En cambio, tratar a nuestros servidores como ganado resuelve todas las desventajas enumeradas anteriormente y nos da algunas ventajas:

  • Incrementa la confianza en el servidor y en la infraestructura – Teniendo la capacidad de terminar y destruir servidores a nuestro antojo, sin que ello suponga un problema para nuestra infraestructura (ya que nuestro sistema automatizado se encargará de recrear los servidores que nos falten) nos da más seguridad, y sobretodo, nos da la capacidad de poner a prueba nuestra infraestructura, emulando situaciones catastróficas.
  • Reduce a cero el riesgo de rootkit permanente – Si somos capaces de destruir nuestros servidores, sin que ello suponga ningún problema para el correcto funcionamiento de nuestro código, podemos hacerlo de manera automatizada en intervalos programados, lo cual dejaría inservible cualquier rootkit.
  • Facilita el escalado horizontal – Si nuestro código esta preparado para el escalado horizontal, podremos instruir a nuestro sistema automatizado para crear y mantener operativos en todo momento a más de un servidor, consiguiendo así el escalado horizontal.
  • No hay incremento en la cantidad de trabajo – Nuestro sistema automatizado debería poder crear y destruir servidores basándose en el número de servidores activos que hemos especificado que queremos. Nuestra carga de trabajo no debería verse afectada por ese número, sea pequeño o grande.

Una vez entendida la diferencia entre los tipos de trato que le damos a nuestros servidores, podemos saltar al siguiente término: «infraestructura inmutable«. Nuestra infraestructura se considera inmutable si está formada por componentes que no cambian, sino que son reemplazados por otros componentes. Un ejemplo claro es el problema con el que hemos abierto este post: las actualizaciones de código en nuestros servidores. En una infraestructura inmutable, si quisiéramos desplegar una nueva versión de nuestro código, primero crearíamos un nuevo servidor, aprovisionaríamos nuestro código en él, probaríamos si todo funciona como es debido y, por último, reemplazaríamos el viejo servidor por el que acabamos de crear. A parte de ser un buen ejemplo para explicar el concepto de infraestructura inmutable, este ejemplo define a la perfección el último termino que nos queda por definir en este post: el tipo de despliegue azul/verde.

En los despliegues azul/verde contamos con dos componentes: el componente actual, cuyo estado y funcionamiento es correcto (verde) y el nuevo componente —el recambio—, cuyo estado y funcionamiento aún está por determinar (azul). Tras comprobar (ya sea con pruebas unitarias o de manera manual) que el componente azul cumple los requisitos necesarios para reemplazar al componente verde, se procede al cambio. Después del cambio, el componente verde puede destruirse o guardarse en caso de necesidad de revertir el cambio (algo de lo que ya hablamos en el apartado de «Despliegues», en el punto «capacidad de reversión»), mientras que el componente azul pasa a considerarse el nuevo componente verde.

Conclusión

Si hacemos nuestra infraestructura inmutable, la tratamos como ganado y usamos la metodología de despliegue azul/verde, podemos:

  • Contar con despliegues atómicos, cuyo estado y funcionalidad siempre podremos saber de antemano, aumentando así la estabilidad y la confianza en nuestro sistema.
  • Tener disponible un arsenal de servidores (podemos preservar únicamente una copia del disco duro de lo que fue cada servidor en su momento) con versiones viejas de nuestro código, listos para ser arrancados de nuevo en caso de necesidad.
  • Disponer de una vía fácil y rápida para probar cambios significativos, por ejemplo, actualizar la versión del sistema operativo de nuestro servidor.

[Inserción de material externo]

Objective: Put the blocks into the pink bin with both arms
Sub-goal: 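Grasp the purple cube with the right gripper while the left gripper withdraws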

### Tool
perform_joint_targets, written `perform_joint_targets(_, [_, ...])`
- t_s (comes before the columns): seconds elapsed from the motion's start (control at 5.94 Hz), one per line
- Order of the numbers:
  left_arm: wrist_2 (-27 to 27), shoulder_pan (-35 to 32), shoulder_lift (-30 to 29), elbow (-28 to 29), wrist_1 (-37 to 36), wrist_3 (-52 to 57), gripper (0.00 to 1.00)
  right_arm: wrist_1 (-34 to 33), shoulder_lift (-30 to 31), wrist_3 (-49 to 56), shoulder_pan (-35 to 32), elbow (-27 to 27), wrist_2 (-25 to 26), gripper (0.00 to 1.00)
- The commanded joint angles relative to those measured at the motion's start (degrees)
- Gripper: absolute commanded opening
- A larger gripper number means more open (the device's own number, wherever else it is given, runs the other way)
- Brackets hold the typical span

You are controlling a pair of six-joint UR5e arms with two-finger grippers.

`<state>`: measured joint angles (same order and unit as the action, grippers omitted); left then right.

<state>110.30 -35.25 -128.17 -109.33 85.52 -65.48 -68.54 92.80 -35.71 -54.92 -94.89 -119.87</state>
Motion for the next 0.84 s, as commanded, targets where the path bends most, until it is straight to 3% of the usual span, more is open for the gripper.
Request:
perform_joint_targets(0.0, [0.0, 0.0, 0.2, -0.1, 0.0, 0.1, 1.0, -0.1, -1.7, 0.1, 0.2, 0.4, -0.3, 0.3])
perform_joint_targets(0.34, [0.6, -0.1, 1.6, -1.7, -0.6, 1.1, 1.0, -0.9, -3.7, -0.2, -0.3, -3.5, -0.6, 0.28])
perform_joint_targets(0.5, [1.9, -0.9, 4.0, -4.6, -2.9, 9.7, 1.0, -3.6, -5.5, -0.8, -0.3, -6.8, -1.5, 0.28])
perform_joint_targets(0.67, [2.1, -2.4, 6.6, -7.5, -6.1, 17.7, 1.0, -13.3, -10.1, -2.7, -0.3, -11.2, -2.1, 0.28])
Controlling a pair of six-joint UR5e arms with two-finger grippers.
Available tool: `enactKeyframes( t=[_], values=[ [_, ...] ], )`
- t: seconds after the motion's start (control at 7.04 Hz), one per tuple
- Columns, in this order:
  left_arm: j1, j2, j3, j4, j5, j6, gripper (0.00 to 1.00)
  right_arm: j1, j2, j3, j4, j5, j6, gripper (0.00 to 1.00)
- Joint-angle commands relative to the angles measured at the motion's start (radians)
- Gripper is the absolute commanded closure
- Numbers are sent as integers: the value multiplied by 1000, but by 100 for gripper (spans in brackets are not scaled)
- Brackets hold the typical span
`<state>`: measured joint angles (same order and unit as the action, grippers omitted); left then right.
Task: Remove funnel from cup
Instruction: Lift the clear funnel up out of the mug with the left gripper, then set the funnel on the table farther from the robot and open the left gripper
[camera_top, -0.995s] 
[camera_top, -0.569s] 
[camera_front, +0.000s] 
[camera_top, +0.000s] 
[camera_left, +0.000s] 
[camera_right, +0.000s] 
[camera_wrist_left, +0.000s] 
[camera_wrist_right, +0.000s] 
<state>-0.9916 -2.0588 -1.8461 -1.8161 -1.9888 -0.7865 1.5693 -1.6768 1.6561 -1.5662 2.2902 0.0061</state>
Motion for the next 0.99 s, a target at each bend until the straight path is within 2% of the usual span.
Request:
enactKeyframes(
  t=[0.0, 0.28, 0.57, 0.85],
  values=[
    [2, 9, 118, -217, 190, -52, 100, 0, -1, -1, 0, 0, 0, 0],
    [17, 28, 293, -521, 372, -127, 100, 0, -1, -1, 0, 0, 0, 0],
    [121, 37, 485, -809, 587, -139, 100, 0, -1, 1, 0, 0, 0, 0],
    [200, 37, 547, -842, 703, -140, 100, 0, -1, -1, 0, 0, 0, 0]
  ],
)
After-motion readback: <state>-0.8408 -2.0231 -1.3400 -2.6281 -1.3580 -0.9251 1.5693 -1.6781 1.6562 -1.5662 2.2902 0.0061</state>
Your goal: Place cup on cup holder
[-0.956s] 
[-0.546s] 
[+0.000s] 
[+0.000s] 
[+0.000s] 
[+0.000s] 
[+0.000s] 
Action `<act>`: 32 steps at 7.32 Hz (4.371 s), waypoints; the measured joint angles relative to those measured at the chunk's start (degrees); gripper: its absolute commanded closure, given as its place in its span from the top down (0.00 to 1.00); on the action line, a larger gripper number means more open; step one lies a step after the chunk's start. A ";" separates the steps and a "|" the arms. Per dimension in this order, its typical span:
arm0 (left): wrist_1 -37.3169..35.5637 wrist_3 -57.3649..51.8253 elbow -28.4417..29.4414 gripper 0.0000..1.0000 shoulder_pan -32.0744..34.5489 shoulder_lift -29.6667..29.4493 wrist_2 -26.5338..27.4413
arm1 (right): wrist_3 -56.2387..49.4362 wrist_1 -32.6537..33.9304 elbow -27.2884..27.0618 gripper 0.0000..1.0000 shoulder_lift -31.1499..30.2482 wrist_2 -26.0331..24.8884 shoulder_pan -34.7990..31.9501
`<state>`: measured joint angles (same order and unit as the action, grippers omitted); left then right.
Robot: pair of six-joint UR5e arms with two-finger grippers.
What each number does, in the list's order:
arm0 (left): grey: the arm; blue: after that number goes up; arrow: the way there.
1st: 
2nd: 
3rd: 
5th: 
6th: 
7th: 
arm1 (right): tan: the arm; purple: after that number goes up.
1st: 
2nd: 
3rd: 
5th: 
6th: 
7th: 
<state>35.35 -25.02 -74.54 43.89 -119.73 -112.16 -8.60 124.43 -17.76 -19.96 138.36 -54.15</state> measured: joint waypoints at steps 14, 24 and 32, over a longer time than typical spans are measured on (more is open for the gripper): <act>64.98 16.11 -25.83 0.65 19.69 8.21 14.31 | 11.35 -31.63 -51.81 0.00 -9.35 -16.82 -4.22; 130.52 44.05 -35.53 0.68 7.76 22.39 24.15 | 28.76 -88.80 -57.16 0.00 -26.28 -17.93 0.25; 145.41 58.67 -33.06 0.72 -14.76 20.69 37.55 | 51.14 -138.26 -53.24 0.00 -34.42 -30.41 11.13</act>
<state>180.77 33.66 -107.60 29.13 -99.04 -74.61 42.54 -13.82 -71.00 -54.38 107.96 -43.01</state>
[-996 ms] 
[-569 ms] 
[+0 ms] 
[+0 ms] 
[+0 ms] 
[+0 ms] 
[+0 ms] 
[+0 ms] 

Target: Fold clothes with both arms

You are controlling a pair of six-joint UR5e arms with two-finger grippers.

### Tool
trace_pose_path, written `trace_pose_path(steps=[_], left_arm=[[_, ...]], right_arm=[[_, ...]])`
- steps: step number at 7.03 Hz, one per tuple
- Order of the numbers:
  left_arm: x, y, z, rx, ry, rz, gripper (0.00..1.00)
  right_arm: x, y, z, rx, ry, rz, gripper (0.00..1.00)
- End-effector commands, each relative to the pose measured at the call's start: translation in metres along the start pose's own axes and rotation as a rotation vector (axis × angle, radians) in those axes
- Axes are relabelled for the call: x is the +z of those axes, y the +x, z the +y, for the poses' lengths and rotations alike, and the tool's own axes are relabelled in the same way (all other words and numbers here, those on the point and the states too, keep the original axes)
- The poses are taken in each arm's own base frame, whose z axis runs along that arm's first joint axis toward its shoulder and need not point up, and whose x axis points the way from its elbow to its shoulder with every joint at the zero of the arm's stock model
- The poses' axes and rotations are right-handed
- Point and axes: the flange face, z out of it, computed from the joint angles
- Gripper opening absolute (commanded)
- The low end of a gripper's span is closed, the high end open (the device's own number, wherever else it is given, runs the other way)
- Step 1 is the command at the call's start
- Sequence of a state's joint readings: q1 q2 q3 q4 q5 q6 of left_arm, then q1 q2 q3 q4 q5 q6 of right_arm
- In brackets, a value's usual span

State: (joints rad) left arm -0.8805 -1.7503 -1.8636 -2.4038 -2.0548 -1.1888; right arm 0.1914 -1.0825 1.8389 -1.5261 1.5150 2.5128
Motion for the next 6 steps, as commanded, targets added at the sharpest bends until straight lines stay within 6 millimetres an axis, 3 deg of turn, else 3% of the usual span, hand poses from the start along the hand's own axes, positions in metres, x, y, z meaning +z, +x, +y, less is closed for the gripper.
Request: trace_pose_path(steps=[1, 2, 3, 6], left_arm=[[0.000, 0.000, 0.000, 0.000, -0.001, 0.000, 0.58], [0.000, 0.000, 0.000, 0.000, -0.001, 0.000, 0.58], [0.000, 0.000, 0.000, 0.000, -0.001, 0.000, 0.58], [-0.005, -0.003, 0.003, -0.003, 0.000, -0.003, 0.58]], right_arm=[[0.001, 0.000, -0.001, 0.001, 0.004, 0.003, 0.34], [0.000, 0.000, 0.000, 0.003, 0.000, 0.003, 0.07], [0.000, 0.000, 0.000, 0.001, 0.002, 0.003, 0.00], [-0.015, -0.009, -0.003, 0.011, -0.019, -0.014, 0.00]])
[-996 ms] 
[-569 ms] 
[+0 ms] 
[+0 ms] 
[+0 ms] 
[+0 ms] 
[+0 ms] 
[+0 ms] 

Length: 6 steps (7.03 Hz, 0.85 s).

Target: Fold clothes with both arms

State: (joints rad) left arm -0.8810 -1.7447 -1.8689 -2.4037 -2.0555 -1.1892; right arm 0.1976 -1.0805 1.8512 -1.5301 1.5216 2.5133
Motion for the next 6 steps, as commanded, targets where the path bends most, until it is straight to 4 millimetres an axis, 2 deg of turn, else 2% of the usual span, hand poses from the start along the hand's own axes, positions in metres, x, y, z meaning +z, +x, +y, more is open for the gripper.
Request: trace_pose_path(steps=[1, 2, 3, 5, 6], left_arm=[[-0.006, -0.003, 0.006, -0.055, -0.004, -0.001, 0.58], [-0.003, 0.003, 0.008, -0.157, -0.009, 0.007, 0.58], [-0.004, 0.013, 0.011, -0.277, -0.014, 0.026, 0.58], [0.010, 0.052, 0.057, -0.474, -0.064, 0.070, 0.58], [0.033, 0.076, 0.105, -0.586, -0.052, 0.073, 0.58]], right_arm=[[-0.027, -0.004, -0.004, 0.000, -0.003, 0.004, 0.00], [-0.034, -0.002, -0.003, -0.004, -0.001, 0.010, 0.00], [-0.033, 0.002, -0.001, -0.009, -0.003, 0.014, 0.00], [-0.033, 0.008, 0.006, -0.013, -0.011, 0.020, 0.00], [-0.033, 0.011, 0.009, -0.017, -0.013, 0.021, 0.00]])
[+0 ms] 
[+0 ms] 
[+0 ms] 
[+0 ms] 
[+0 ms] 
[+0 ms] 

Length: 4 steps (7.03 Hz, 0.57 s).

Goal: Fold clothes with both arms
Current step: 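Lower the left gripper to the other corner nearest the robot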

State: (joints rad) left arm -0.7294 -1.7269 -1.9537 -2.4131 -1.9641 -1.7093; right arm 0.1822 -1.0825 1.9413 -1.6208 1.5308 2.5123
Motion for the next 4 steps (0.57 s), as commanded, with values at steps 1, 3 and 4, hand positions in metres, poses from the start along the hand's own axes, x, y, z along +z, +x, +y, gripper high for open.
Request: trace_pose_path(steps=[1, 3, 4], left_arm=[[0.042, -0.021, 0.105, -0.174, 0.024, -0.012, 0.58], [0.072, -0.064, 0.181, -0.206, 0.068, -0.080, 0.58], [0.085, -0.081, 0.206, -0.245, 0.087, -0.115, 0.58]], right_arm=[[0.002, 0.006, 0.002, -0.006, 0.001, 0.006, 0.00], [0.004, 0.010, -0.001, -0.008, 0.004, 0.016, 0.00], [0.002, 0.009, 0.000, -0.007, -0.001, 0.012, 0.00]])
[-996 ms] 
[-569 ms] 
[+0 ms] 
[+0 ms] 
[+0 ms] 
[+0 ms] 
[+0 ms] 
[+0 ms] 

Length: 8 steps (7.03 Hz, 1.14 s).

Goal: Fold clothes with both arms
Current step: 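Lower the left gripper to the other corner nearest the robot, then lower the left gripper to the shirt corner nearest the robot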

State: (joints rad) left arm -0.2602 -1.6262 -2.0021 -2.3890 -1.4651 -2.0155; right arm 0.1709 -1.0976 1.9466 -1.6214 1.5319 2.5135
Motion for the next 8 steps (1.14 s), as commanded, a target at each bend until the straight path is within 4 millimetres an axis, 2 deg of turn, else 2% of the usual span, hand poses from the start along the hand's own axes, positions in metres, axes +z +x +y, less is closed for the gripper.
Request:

Referencia del termino «mascotas vs ganado» – fue acuñado por Bill Baker durante una presentación sobre escalado horizontal de servidores de SQL, en 2006.

Referencia del termino «azul/verde» – fue acuñado por Dave Farley y Jez Humble en el libro «Continuous Delivery» y fue destacado por Martin Fowler, ambos en 2010.

Referencia del termino «infraestructura inmutable» – fue acuñado por Chad Fowler en su blog, en 2013.